**What you are asked to do**. Every line from the one with "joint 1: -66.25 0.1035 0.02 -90" to the one with "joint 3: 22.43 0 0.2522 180", including those two, is to be copied exactly; all other lines of the entries below are left out.

**Data provided**.
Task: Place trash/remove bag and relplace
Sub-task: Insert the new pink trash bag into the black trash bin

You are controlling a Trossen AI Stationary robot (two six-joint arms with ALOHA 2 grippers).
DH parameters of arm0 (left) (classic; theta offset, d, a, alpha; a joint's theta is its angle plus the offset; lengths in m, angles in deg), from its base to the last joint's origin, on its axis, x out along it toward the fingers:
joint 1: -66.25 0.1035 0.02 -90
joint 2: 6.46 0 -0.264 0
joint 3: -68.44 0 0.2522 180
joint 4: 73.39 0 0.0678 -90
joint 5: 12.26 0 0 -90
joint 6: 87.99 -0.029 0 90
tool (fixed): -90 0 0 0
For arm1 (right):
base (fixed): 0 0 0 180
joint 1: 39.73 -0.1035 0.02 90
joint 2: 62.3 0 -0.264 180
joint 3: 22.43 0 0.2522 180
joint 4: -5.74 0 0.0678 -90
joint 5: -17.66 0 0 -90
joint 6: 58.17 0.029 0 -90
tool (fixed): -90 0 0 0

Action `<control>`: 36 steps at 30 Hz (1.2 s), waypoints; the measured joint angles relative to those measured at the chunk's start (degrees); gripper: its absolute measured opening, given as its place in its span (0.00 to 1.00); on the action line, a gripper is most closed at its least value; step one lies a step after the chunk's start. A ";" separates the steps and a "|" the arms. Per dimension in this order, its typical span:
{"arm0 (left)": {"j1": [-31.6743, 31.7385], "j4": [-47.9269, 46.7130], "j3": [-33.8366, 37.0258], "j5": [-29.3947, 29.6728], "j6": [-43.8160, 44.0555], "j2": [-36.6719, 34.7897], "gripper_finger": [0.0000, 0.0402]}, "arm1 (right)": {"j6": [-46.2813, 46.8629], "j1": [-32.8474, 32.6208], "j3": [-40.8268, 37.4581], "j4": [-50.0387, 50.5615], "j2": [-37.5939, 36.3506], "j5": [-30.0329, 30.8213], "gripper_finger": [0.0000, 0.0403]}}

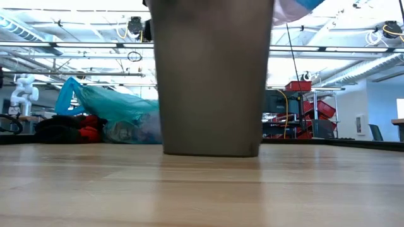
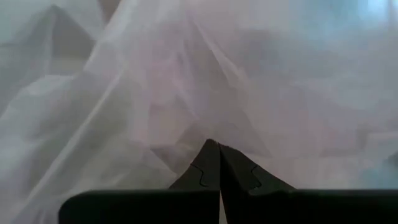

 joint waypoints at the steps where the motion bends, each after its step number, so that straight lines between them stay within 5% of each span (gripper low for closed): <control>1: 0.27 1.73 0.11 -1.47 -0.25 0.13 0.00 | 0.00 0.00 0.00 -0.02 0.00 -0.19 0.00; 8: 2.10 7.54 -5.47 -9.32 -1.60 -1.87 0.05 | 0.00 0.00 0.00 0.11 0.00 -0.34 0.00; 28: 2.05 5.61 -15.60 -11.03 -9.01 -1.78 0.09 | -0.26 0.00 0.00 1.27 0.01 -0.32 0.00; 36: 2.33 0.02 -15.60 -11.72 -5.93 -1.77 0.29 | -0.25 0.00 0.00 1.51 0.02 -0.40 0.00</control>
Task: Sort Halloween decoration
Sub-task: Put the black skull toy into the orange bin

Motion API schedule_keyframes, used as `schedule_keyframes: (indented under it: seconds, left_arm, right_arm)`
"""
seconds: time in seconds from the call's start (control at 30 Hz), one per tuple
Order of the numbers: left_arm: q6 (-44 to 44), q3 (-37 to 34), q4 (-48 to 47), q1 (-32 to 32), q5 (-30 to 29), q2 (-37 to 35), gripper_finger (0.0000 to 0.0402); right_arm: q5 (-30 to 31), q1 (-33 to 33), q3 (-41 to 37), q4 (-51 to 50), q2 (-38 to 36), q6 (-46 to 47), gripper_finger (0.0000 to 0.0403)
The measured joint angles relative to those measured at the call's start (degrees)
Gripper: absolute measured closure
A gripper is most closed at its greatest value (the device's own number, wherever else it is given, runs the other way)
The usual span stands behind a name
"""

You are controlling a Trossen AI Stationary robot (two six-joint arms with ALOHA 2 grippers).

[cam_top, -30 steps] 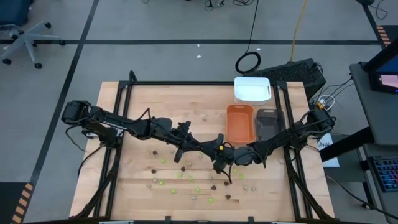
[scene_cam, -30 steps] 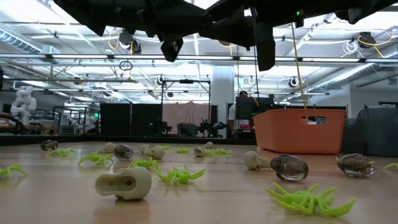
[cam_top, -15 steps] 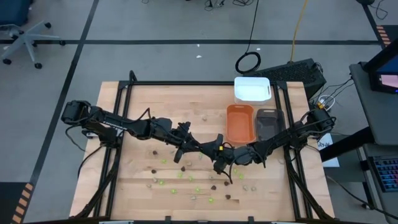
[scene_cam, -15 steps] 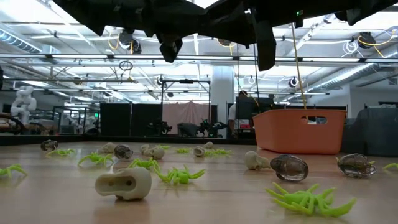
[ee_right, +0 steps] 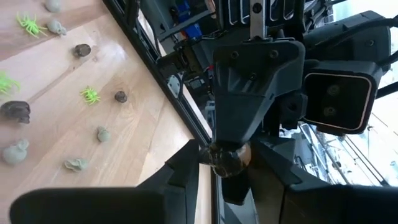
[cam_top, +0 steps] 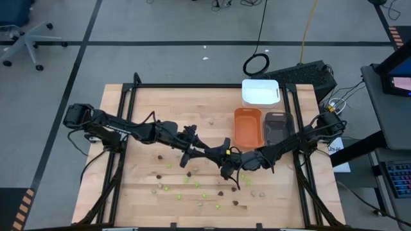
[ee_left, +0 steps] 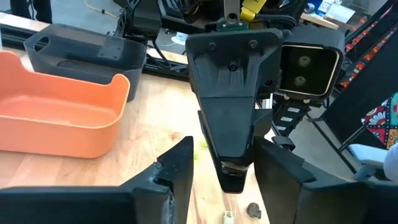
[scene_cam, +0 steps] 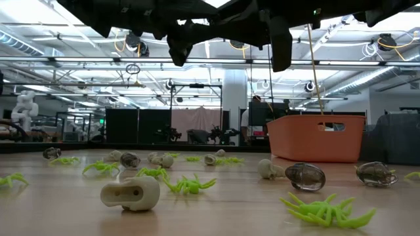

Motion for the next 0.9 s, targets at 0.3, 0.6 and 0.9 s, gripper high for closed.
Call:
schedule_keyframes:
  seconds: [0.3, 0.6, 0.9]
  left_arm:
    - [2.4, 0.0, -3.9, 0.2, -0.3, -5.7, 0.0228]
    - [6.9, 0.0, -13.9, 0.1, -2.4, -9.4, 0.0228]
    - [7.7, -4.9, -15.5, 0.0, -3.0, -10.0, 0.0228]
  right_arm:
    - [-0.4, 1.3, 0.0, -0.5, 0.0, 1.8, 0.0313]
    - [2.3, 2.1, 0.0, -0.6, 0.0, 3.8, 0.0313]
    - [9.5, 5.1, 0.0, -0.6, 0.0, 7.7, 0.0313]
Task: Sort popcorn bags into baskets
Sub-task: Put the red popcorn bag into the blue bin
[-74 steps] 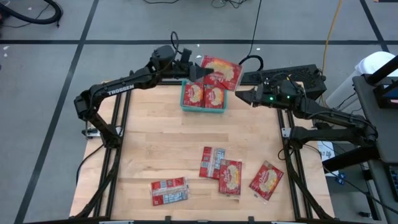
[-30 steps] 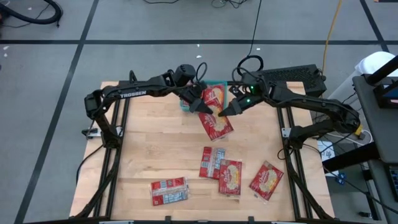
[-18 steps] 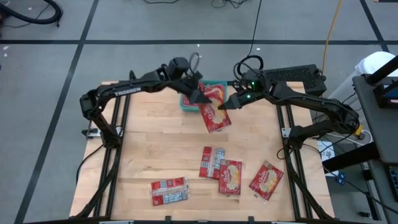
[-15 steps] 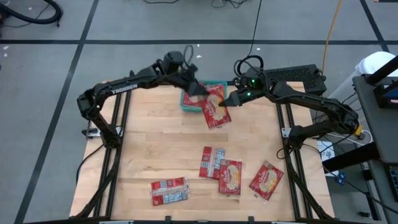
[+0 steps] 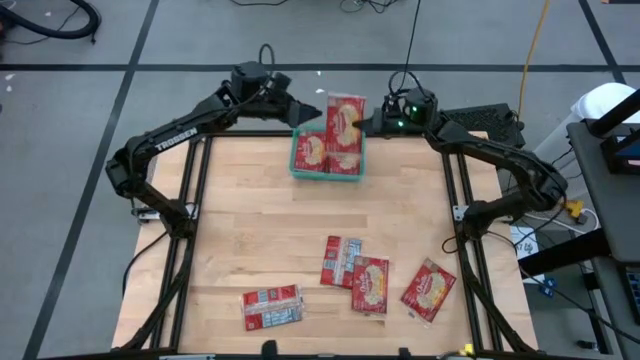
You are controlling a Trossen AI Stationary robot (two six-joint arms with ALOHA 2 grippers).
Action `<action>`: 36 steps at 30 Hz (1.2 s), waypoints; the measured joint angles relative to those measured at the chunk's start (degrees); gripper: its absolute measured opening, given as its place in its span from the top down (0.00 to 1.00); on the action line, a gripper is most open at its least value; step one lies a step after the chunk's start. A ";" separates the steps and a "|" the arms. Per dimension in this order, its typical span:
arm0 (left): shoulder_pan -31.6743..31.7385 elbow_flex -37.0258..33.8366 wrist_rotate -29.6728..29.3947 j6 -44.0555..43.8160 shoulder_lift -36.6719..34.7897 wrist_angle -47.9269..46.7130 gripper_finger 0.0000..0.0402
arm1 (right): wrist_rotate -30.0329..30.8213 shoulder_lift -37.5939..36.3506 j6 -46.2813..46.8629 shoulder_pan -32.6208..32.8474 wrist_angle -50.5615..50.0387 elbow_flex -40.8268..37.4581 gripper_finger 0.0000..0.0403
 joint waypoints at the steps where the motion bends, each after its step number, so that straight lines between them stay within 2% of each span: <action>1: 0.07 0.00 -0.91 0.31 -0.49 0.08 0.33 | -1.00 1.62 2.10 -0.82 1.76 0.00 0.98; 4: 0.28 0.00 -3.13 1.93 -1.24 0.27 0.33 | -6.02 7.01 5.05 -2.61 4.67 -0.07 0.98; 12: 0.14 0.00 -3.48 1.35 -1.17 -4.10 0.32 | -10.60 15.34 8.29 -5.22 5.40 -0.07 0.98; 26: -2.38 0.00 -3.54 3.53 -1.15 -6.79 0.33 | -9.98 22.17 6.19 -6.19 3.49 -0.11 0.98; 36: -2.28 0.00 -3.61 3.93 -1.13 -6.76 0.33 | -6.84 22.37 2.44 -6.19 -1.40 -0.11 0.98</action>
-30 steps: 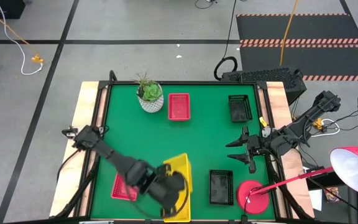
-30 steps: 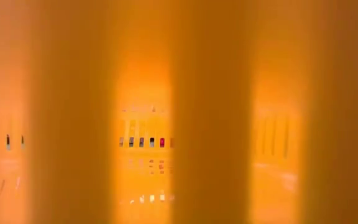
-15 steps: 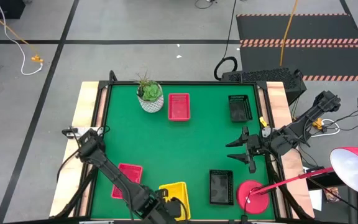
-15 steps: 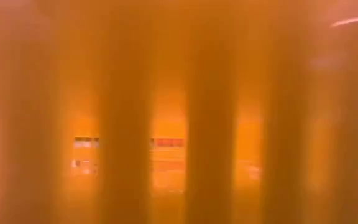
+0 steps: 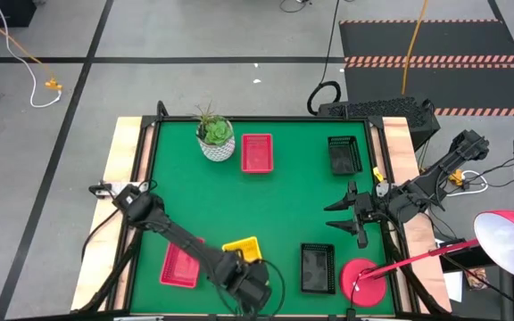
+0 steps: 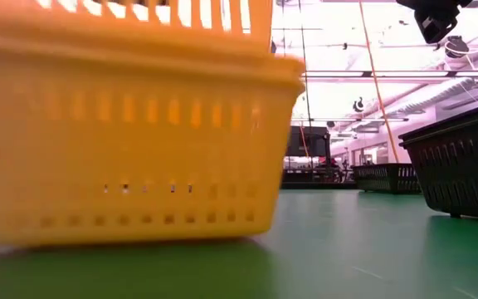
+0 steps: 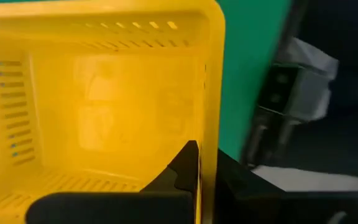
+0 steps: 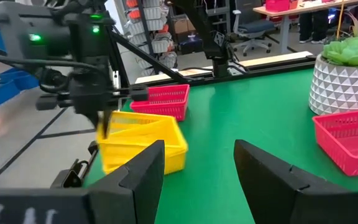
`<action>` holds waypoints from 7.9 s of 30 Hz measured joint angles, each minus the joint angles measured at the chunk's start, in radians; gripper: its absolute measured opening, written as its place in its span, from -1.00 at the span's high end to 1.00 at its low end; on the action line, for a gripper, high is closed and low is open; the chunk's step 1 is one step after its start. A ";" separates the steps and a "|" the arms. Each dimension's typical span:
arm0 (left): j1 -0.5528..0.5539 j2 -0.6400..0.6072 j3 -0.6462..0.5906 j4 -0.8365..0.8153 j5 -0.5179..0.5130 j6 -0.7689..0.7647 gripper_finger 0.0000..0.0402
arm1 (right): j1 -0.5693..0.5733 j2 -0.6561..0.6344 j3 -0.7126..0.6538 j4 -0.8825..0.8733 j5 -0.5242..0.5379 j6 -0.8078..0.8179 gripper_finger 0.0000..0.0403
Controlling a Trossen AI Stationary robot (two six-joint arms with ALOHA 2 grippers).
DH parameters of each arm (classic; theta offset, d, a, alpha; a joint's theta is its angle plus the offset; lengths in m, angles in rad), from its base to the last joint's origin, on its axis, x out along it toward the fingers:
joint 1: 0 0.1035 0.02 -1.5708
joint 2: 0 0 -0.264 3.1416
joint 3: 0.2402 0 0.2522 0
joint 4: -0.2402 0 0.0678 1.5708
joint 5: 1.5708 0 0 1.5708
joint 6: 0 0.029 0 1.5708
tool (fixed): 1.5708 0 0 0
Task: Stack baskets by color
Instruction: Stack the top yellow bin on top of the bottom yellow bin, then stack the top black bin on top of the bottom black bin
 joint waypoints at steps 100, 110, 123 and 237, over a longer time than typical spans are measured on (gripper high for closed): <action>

**Your response**.
joint 1: -66.25 0.1035 0.02 -90
joint 2: 6.46 0 -0.264 0
joint 3: -68.44 0 0.2522 180
joint 4: 73.39 0 0.0678 -90
joint 5: 12.26 0 0 -90
joint 6: 87.99 -0.029 0 90
tool (fixed): -90 0 0 0
For arm1 (right):
base (fixed): 0 0 0 180
joint 1: 39.73 -0.1035 0.02 90
joint 2: 62.3 0 -0.264 180
joint 3: 22.43 0 0.2522 180

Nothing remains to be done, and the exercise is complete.